Lactate Performance Diagnostics

Synonym

lactate certificate

Definition

Lactate performance diagnostics is a procedure that is primarily used when working with athletes. It is also used less frequently in everyday clinical practice. It is used to determine performance, especially in the area of endurance, for example in soccer.

It can also be used to check whether performance has increased or decreased over time. The basis of lactate performance diagnostics is the energy production of the muscle cells by aerobic and anaerobic means and the lactate formation, which gives an indication of the current mode of energy production. The body needs energy at all times.

During sustained physical exertion, it obtains a large part of this energy from the breakdown of sugars (carbohydrates) such as glucose. Glucose is available in a kind of storage form, glycogen, in muscle and liver. As long as the body is supplied with sufficient oxygen, the glucose obtained from glycogen is completely broken down into water (H2O), carbon dioxide (CO2) and energy in the form of adenosine triphosphate (ATP).

One speaks of aerobic energy production. Lactate is also produced in this area of energy production, but much less than in the area of anerobic energy production (see below). With increasing stress, the body is no longer able to provide sufficient oxygen for the energy metabolism at a certain point.

It must now produce the necessary energy without oxygen. For this purpose, glucose is also broken down from the glycogen, but not as completely as in the case of areobic energy production. Lactate and again adenosine triphosphate are formed.

In contrast to aerobic energy production, which produces a maximum of 38 mol ATP, anaerobic energy production produces only 2 mol ATP per molecule of glucose. Anaerobic energy production is therefore much less productive. However, its advantage is the independence from oxygen.

The lactate produced in large quantities during anaerobic energy production leads within a relatively short period of time to acidosis, the so-called acidosis. Such acidification leads to an inhibition of the processes responsible for glycogen degradation and the energy supply slowly comes to a standstill. For its own protection, the body is forced, so to speak, to stop the strain.

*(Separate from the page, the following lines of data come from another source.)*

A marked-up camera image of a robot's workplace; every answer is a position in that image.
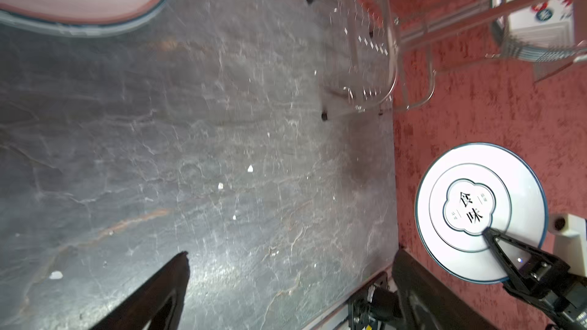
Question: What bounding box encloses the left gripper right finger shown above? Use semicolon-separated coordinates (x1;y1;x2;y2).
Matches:
392;249;496;330

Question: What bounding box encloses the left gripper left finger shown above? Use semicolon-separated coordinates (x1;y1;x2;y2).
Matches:
93;251;190;330

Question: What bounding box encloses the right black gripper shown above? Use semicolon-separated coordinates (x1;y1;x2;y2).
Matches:
482;228;586;325

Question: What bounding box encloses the white plate black quatrefoil emblem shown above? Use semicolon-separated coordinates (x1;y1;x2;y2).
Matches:
414;143;548;284

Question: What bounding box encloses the chrome wire dish rack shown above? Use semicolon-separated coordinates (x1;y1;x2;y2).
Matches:
306;0;586;121

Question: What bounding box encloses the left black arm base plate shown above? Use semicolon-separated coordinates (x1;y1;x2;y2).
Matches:
347;273;401;329

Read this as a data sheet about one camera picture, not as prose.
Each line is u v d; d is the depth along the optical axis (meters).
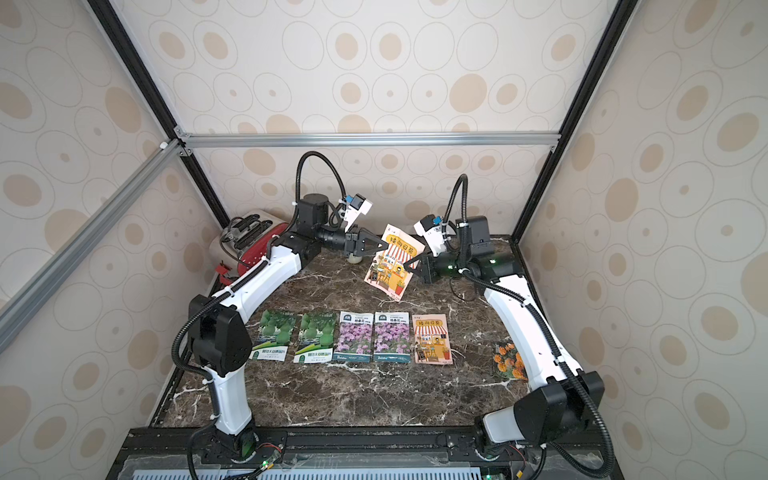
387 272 0.75
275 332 0.92
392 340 0.92
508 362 0.88
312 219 0.66
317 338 0.92
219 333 0.49
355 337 0.92
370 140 1.67
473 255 0.56
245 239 0.95
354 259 1.12
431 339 0.92
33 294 0.53
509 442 0.57
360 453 0.73
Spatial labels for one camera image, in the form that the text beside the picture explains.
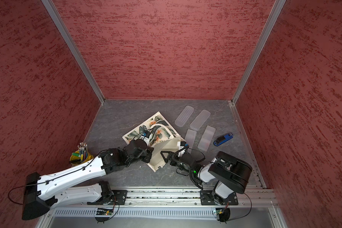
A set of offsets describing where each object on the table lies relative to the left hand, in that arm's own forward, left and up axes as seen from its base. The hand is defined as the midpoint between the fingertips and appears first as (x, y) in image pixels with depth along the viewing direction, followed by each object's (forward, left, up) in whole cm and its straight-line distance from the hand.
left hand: (151, 152), depth 75 cm
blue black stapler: (+16, -45, -13) cm, 50 cm away
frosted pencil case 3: (+16, -23, -13) cm, 31 cm away
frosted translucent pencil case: (+34, -32, -17) cm, 50 cm away
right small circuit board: (-25, -36, -17) cm, 47 cm away
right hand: (+1, -6, -10) cm, 11 cm away
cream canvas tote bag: (+6, -7, +4) cm, 10 cm away
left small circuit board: (-25, +26, -18) cm, 40 cm away
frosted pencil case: (+17, -35, -15) cm, 42 cm away
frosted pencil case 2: (+37, -20, -15) cm, 45 cm away
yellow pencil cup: (-1, +41, -5) cm, 41 cm away
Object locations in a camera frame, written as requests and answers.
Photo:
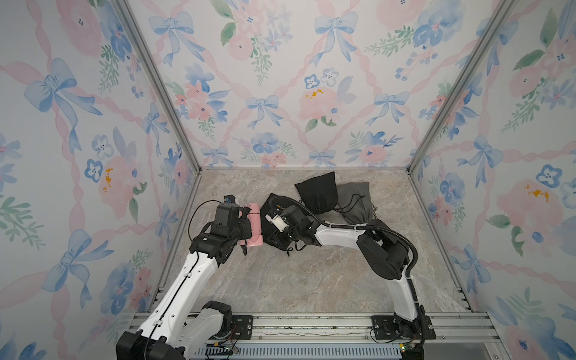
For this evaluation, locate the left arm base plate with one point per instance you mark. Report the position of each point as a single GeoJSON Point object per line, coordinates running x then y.
{"type": "Point", "coordinates": [236, 327]}

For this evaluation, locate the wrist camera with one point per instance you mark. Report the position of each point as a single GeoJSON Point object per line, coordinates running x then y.
{"type": "Point", "coordinates": [275, 217]}
{"type": "Point", "coordinates": [229, 199]}

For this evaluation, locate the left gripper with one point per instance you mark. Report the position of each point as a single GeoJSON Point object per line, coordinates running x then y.
{"type": "Point", "coordinates": [244, 223]}

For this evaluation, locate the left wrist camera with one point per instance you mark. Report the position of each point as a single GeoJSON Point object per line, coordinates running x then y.
{"type": "Point", "coordinates": [229, 199]}

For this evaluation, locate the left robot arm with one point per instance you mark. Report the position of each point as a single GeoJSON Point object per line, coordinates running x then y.
{"type": "Point", "coordinates": [168, 333]}

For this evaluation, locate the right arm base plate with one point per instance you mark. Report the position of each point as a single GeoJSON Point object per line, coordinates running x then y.
{"type": "Point", "coordinates": [393, 327]}

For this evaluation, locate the grey drawstring pouch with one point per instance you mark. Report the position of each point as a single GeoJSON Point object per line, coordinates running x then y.
{"type": "Point", "coordinates": [354, 203]}

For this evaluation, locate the aluminium front rail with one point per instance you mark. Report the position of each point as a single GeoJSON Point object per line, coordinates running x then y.
{"type": "Point", "coordinates": [348, 336]}

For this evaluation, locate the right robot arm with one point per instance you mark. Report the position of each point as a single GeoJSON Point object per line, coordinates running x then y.
{"type": "Point", "coordinates": [389, 254]}

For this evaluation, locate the plain black pouch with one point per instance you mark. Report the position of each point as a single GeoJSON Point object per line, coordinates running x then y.
{"type": "Point", "coordinates": [319, 194]}

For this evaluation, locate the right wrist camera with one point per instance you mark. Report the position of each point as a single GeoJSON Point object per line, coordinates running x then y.
{"type": "Point", "coordinates": [275, 217]}

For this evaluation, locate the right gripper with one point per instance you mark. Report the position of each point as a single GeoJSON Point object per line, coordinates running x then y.
{"type": "Point", "coordinates": [274, 232]}

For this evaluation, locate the pink hair dryer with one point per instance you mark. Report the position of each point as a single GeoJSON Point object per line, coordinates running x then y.
{"type": "Point", "coordinates": [255, 229]}

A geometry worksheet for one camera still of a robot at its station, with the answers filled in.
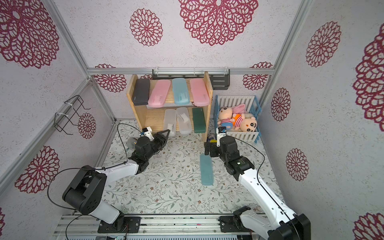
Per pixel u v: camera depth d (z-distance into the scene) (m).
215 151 0.69
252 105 1.13
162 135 0.79
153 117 0.94
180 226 0.73
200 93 0.72
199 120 0.89
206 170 0.93
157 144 0.75
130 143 0.98
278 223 0.39
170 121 0.89
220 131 0.66
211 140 1.03
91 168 0.49
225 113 1.04
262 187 0.46
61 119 0.73
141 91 0.73
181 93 0.71
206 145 0.69
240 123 1.03
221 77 0.97
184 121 0.90
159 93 0.70
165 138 0.77
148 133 0.80
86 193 0.45
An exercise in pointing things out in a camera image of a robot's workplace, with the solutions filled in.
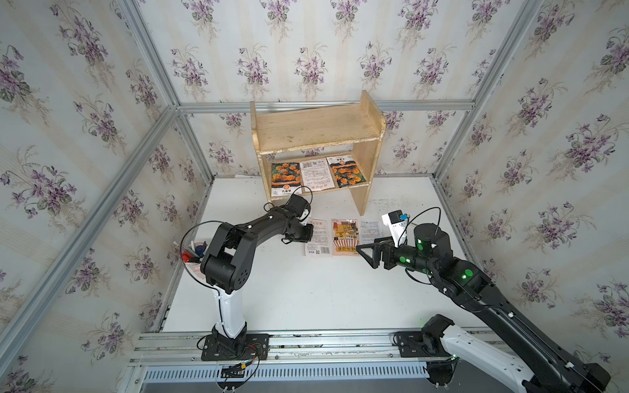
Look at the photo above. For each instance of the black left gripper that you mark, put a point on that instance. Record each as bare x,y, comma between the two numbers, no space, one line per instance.
308,235

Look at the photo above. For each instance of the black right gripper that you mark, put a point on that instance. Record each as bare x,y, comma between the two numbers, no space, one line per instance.
387,247

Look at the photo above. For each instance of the white text seed bag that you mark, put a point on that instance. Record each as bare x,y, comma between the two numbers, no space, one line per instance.
369,230

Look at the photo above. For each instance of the white barcode seed bag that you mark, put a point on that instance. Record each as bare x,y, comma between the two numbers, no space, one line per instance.
320,244

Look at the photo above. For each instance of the colourful popcorn seed bag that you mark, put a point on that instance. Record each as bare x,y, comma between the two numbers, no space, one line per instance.
346,237

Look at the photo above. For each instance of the orange flower seed bag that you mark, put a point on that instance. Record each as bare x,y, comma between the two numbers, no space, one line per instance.
285,179
346,171

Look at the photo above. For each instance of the white label seed bag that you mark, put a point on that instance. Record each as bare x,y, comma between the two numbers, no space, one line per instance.
316,175

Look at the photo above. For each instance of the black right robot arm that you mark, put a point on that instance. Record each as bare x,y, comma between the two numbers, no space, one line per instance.
535,363

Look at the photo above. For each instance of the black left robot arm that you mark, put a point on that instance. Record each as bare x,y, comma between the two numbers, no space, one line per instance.
227,265

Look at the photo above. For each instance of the wooden two-tier shelf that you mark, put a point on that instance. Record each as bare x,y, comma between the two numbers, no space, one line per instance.
360,125

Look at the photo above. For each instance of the pink pen holder cup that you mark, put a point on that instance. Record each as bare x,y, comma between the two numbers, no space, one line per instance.
195,270

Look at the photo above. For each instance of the red items at table edge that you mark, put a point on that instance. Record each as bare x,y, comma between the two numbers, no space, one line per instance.
192,253

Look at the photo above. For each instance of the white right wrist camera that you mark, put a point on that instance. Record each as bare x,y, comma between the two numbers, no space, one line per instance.
397,223

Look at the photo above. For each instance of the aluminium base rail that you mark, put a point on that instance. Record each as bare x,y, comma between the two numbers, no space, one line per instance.
321,356

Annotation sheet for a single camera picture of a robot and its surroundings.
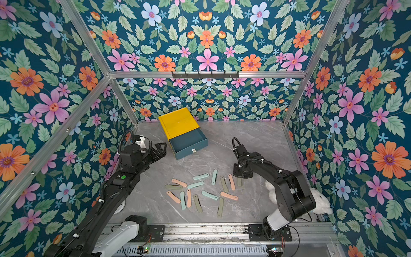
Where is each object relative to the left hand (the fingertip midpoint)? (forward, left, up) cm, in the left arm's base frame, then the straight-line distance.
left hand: (162, 146), depth 77 cm
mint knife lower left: (-19, -7, -24) cm, 32 cm away
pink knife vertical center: (-19, -10, -24) cm, 32 cm away
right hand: (-7, -40, -21) cm, 46 cm away
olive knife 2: (-22, -15, -24) cm, 36 cm away
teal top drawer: (+6, -12, -6) cm, 15 cm away
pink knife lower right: (-19, -32, -24) cm, 44 cm away
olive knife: (-11, -1, -24) cm, 27 cm away
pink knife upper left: (-9, -5, -24) cm, 26 cm away
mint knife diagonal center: (-17, -22, -25) cm, 37 cm away
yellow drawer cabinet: (+18, -5, -3) cm, 19 cm away
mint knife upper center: (-6, -17, -24) cm, 30 cm away
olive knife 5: (-24, -27, -25) cm, 44 cm away
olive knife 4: (-12, -38, -22) cm, 45 cm away
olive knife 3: (-13, -30, -24) cm, 41 cm away
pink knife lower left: (-18, -3, -24) cm, 30 cm away
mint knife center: (-11, -14, -24) cm, 29 cm away
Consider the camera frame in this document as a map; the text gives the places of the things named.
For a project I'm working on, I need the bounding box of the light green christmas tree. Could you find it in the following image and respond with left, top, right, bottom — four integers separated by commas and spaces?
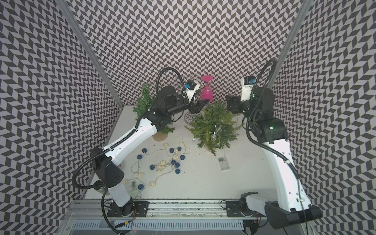
184, 100, 243, 156

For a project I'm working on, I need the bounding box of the garland battery box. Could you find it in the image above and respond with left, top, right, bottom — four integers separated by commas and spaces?
123, 178, 143, 193

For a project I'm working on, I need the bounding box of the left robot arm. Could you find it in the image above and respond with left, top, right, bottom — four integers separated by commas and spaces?
71, 67, 208, 217

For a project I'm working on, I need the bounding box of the blue and white ball garland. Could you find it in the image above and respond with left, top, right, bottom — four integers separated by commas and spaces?
122, 142, 191, 192

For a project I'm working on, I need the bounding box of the clear battery box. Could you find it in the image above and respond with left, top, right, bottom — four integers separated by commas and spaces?
217, 157, 230, 171

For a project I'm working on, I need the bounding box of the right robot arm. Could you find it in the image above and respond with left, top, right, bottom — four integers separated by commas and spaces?
226, 58, 323, 235

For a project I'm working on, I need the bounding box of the metal front rail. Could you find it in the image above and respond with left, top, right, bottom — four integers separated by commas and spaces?
66, 200, 309, 224

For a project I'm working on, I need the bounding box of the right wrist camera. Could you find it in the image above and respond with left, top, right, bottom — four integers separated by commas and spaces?
240, 75, 256, 102

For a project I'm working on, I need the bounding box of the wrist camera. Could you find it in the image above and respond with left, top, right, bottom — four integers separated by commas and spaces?
240, 75, 256, 102
183, 79, 200, 103

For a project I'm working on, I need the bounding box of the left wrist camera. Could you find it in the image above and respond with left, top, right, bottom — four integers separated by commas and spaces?
183, 79, 200, 103

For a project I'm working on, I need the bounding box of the chrome wire glass rack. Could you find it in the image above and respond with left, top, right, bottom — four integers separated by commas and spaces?
184, 75, 201, 126

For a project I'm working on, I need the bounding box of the pink plastic wine glass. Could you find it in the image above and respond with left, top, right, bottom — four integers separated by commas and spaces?
201, 75, 213, 103

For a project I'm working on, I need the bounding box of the dark green small christmas tree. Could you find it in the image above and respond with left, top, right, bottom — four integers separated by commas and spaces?
133, 83, 175, 135

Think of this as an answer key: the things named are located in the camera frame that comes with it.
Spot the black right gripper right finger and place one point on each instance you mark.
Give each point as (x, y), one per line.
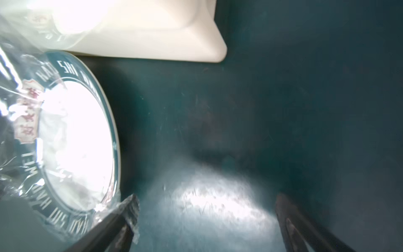
(299, 231)

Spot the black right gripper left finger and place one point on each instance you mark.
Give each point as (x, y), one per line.
(115, 233)

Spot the white plate green rim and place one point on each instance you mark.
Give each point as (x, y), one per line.
(59, 143)

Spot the clear plastic wrap sheet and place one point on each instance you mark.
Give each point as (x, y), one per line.
(28, 27)

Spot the cream plastic wrap dispenser box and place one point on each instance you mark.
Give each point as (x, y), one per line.
(163, 30)

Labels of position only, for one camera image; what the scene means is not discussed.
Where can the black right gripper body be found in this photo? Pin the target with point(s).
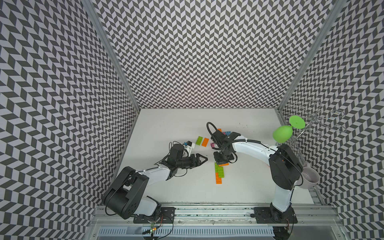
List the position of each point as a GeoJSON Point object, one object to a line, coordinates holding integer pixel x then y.
{"type": "Point", "coordinates": [222, 155]}

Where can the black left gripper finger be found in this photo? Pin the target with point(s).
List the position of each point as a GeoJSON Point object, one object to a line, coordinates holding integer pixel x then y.
{"type": "Point", "coordinates": [201, 158]}
{"type": "Point", "coordinates": [199, 164]}

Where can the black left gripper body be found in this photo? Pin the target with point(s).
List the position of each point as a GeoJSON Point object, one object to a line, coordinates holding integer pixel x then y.
{"type": "Point", "coordinates": [187, 161]}

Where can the lime green lego plate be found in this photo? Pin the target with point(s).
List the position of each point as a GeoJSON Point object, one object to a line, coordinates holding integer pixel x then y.
{"type": "Point", "coordinates": [199, 140]}

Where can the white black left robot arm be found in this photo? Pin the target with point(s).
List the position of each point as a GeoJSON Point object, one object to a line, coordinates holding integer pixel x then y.
{"type": "Point", "coordinates": [125, 196]}

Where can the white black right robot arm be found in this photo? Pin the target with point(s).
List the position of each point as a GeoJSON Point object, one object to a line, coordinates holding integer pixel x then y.
{"type": "Point", "coordinates": [285, 167]}

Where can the green plastic wine glass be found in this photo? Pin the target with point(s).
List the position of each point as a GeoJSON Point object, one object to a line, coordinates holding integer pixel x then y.
{"type": "Point", "coordinates": [284, 133]}

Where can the grey mauve cup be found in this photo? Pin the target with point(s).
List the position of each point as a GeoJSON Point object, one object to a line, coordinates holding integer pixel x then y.
{"type": "Point", "coordinates": [310, 178]}

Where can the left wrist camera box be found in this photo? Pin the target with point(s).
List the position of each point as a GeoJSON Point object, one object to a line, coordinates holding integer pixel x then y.
{"type": "Point", "coordinates": [189, 146]}

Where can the wire glass rack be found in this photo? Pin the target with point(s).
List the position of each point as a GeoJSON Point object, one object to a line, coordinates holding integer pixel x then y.
{"type": "Point", "coordinates": [312, 127]}

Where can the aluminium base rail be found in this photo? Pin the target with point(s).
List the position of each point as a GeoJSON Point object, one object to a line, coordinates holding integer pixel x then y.
{"type": "Point", "coordinates": [221, 222]}

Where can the aluminium corner post right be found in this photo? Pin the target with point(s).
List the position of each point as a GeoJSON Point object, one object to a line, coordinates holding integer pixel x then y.
{"type": "Point", "coordinates": [322, 34]}

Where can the aluminium corner post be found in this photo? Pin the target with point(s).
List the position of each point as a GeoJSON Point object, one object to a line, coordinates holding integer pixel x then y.
{"type": "Point", "coordinates": [94, 18]}
{"type": "Point", "coordinates": [322, 34]}

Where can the aluminium corner post left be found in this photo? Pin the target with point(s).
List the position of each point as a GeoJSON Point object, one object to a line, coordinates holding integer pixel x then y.
{"type": "Point", "coordinates": [94, 18]}

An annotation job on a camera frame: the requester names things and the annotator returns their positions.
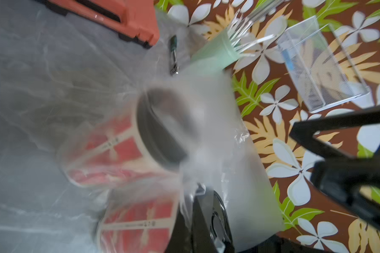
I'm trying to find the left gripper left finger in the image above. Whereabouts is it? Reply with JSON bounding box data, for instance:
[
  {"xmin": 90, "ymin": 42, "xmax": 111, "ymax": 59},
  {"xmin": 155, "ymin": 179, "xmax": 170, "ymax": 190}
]
[{"xmin": 165, "ymin": 189, "xmax": 234, "ymax": 253}]

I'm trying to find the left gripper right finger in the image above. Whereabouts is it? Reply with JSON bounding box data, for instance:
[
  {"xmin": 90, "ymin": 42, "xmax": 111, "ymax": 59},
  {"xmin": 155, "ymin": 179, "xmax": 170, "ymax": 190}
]
[{"xmin": 289, "ymin": 105, "xmax": 380, "ymax": 231}]

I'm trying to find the red milk tea cup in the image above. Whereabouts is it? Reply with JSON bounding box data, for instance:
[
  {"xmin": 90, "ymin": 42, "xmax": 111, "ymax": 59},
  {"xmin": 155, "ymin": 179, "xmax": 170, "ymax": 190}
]
[
  {"xmin": 59, "ymin": 87, "xmax": 198, "ymax": 187},
  {"xmin": 96, "ymin": 195, "xmax": 191, "ymax": 253}
]

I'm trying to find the clear plastic carrier bag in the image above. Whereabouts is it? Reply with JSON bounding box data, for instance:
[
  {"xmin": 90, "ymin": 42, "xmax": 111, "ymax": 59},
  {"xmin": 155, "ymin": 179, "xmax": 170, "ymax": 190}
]
[{"xmin": 0, "ymin": 7, "xmax": 282, "ymax": 253}]

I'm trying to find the white mesh basket right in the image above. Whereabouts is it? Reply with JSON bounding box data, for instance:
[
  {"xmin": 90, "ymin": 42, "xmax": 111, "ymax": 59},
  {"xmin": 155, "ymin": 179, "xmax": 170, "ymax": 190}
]
[{"xmin": 276, "ymin": 16, "xmax": 370, "ymax": 113}]

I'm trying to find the blue object in basket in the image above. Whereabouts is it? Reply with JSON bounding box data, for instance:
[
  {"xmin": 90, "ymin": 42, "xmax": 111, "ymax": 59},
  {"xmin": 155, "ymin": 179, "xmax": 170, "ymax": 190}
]
[{"xmin": 281, "ymin": 47, "xmax": 297, "ymax": 73}]

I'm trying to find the mint green cup holder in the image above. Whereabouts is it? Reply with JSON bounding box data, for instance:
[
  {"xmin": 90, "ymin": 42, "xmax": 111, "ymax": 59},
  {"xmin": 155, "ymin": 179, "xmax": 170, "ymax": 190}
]
[{"xmin": 184, "ymin": 28, "xmax": 241, "ymax": 75}]

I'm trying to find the red plastic tool case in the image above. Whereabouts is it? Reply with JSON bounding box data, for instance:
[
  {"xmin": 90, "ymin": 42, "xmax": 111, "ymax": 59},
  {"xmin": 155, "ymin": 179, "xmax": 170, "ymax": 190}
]
[{"xmin": 41, "ymin": 0, "xmax": 160, "ymax": 49}]

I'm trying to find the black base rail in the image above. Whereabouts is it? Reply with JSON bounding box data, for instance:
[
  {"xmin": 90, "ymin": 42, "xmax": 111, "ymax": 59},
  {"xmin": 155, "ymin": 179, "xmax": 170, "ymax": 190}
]
[{"xmin": 241, "ymin": 235, "xmax": 328, "ymax": 253}]

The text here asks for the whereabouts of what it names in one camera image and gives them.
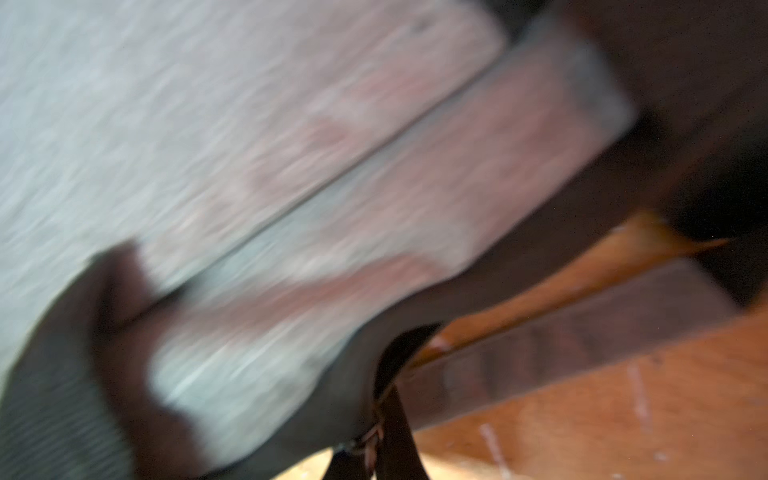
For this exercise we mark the grey laptop bag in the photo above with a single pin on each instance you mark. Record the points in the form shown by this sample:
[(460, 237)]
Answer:
[(227, 226)]

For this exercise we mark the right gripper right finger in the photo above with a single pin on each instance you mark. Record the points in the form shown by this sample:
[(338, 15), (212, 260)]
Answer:
[(398, 457)]

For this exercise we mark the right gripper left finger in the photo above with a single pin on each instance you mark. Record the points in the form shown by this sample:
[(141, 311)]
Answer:
[(346, 465)]

A distinction is therefore made between the aerobic and anaerobic areas in energy production. The point at which the body switches from one mode to the other is called the anaerobic threshold or lactate threshold. The intensity at which this threshold is reached depends very much on the training condition and is therefore very individual.

If the performance is below the anaerobic threshold, i.e. in the area of aerobic energy production, the athlete can continue to perform at this level for a relatively long period of time, for example a marathon runner. If the load is above the anaerobic threshold, i.e. in the area of anaerobic energy production, the body can only provide the performance for a short time, for example during a sprint. The anaerobic threshold is a lactate value of 4 mmol/l. However, this value is individually very variable and can only be considered as a rough guide value, which is why the term individual anaerobic threshold is used nowadays. The lactate concentration at rest is usually about 1-2 mmol/l.